● DATA FOR THIS EXERCISE
******************************
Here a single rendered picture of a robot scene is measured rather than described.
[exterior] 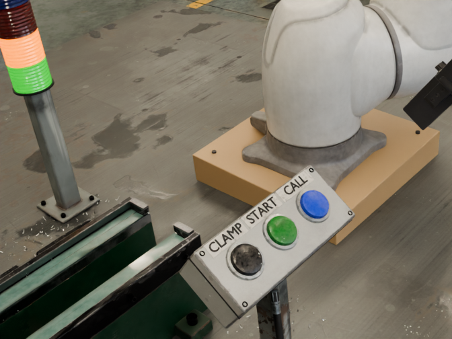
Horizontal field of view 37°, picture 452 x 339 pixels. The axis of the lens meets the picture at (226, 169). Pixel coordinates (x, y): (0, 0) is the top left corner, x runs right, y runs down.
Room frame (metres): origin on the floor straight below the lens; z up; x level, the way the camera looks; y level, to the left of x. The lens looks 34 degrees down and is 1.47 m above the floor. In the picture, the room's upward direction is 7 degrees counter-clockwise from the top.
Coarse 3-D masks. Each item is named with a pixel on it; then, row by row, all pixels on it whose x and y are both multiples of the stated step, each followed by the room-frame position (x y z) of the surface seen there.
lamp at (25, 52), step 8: (0, 40) 0.95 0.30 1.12; (8, 40) 0.94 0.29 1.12; (16, 40) 0.94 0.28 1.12; (24, 40) 0.94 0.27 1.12; (32, 40) 0.95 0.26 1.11; (40, 40) 0.97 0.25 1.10; (8, 48) 0.94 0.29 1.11; (16, 48) 0.94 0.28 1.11; (24, 48) 0.94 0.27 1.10; (32, 48) 0.95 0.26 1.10; (40, 48) 0.96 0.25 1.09; (8, 56) 0.94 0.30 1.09; (16, 56) 0.94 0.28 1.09; (24, 56) 0.94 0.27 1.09; (32, 56) 0.94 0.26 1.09; (40, 56) 0.96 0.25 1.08; (8, 64) 0.95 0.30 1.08; (16, 64) 0.94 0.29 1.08; (24, 64) 0.94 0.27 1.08; (32, 64) 0.94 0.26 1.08
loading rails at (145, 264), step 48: (96, 240) 0.71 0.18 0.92; (144, 240) 0.74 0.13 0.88; (192, 240) 0.67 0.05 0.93; (0, 288) 0.63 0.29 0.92; (48, 288) 0.64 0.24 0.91; (96, 288) 0.62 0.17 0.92; (144, 288) 0.61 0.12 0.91; (0, 336) 0.59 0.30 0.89; (48, 336) 0.55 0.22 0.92; (96, 336) 0.56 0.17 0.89; (144, 336) 0.60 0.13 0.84; (192, 336) 0.61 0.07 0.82
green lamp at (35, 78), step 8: (40, 64) 0.95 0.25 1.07; (8, 72) 0.96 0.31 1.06; (16, 72) 0.94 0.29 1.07; (24, 72) 0.94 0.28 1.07; (32, 72) 0.94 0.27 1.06; (40, 72) 0.95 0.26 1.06; (48, 72) 0.97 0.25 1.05; (16, 80) 0.94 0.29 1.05; (24, 80) 0.94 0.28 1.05; (32, 80) 0.94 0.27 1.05; (40, 80) 0.95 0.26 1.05; (48, 80) 0.96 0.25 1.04; (16, 88) 0.95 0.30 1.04; (24, 88) 0.94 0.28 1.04; (32, 88) 0.94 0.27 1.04; (40, 88) 0.94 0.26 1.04
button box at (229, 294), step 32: (288, 192) 0.54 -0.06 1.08; (256, 224) 0.50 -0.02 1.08; (320, 224) 0.51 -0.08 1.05; (192, 256) 0.46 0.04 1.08; (224, 256) 0.46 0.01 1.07; (288, 256) 0.48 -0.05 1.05; (192, 288) 0.47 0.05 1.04; (224, 288) 0.44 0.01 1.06; (256, 288) 0.44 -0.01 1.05; (224, 320) 0.44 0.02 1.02
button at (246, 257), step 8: (240, 248) 0.47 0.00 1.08; (248, 248) 0.47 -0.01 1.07; (256, 248) 0.47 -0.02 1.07; (232, 256) 0.46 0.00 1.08; (240, 256) 0.46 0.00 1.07; (248, 256) 0.46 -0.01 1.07; (256, 256) 0.46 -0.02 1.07; (232, 264) 0.45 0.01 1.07; (240, 264) 0.45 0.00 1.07; (248, 264) 0.45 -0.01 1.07; (256, 264) 0.46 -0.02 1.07; (240, 272) 0.45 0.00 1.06; (248, 272) 0.45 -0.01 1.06; (256, 272) 0.45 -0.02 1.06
******************************
● ABOUT THIS EXERCISE
First drop every picture, then print the data above exactly as it stands.

● RESPONSE TO THIS TASK
Here a single rendered picture of a robot scene is measured rather than described.
[exterior] 
Horizontal field of view 37°, picture 452 x 339 pixels. The axis of the lens meets the picture at (226, 169). Pixel coordinates (x, y): (0, 0) is the top left corner, x runs right, y runs down.
Room frame (metres): origin on the floor straight below the lens; z up; x level, the way the camera looks; y level, to the left of x. The lens looks 34 degrees down and is 1.47 m above the floor. In the picture, the room's upward direction is 7 degrees counter-clockwise from the top.
Coarse 3-D masks. Each item is named with a pixel on it; then, row by row, all pixels on it whose x and y are both multiples of the stated step, each followed by the room-frame position (x y z) of the surface seen there.
lamp at (25, 52), step 8: (0, 40) 0.95 0.30 1.12; (8, 40) 0.94 0.29 1.12; (16, 40) 0.94 0.28 1.12; (24, 40) 0.94 0.27 1.12; (32, 40) 0.95 0.26 1.11; (40, 40) 0.97 0.25 1.10; (8, 48) 0.94 0.29 1.11; (16, 48) 0.94 0.28 1.11; (24, 48) 0.94 0.27 1.10; (32, 48) 0.95 0.26 1.10; (40, 48) 0.96 0.25 1.09; (8, 56) 0.94 0.30 1.09; (16, 56) 0.94 0.28 1.09; (24, 56) 0.94 0.27 1.09; (32, 56) 0.94 0.26 1.09; (40, 56) 0.96 0.25 1.08; (8, 64) 0.95 0.30 1.08; (16, 64) 0.94 0.29 1.08; (24, 64) 0.94 0.27 1.08; (32, 64) 0.94 0.26 1.08
loading rails at (145, 264), step 48: (96, 240) 0.71 0.18 0.92; (144, 240) 0.74 0.13 0.88; (192, 240) 0.67 0.05 0.93; (0, 288) 0.63 0.29 0.92; (48, 288) 0.64 0.24 0.91; (96, 288) 0.62 0.17 0.92; (144, 288) 0.61 0.12 0.91; (0, 336) 0.59 0.30 0.89; (48, 336) 0.55 0.22 0.92; (96, 336) 0.56 0.17 0.89; (144, 336) 0.60 0.13 0.84; (192, 336) 0.61 0.07 0.82
green lamp at (35, 78), step 8: (40, 64) 0.95 0.25 1.07; (8, 72) 0.96 0.31 1.06; (16, 72) 0.94 0.29 1.07; (24, 72) 0.94 0.28 1.07; (32, 72) 0.94 0.27 1.06; (40, 72) 0.95 0.26 1.06; (48, 72) 0.97 0.25 1.05; (16, 80) 0.94 0.29 1.05; (24, 80) 0.94 0.28 1.05; (32, 80) 0.94 0.27 1.05; (40, 80) 0.95 0.26 1.05; (48, 80) 0.96 0.25 1.04; (16, 88) 0.95 0.30 1.04; (24, 88) 0.94 0.28 1.04; (32, 88) 0.94 0.27 1.04; (40, 88) 0.94 0.26 1.04
button box at (229, 294), step 32: (288, 192) 0.54 -0.06 1.08; (256, 224) 0.50 -0.02 1.08; (320, 224) 0.51 -0.08 1.05; (192, 256) 0.46 0.04 1.08; (224, 256) 0.46 0.01 1.07; (288, 256) 0.48 -0.05 1.05; (192, 288) 0.47 0.05 1.04; (224, 288) 0.44 0.01 1.06; (256, 288) 0.44 -0.01 1.05; (224, 320) 0.44 0.02 1.02
button at (246, 257), step 8: (240, 248) 0.47 0.00 1.08; (248, 248) 0.47 -0.01 1.07; (256, 248) 0.47 -0.02 1.07; (232, 256) 0.46 0.00 1.08; (240, 256) 0.46 0.00 1.07; (248, 256) 0.46 -0.01 1.07; (256, 256) 0.46 -0.02 1.07; (232, 264) 0.45 0.01 1.07; (240, 264) 0.45 0.00 1.07; (248, 264) 0.45 -0.01 1.07; (256, 264) 0.46 -0.02 1.07; (240, 272) 0.45 0.00 1.06; (248, 272) 0.45 -0.01 1.06; (256, 272) 0.45 -0.02 1.06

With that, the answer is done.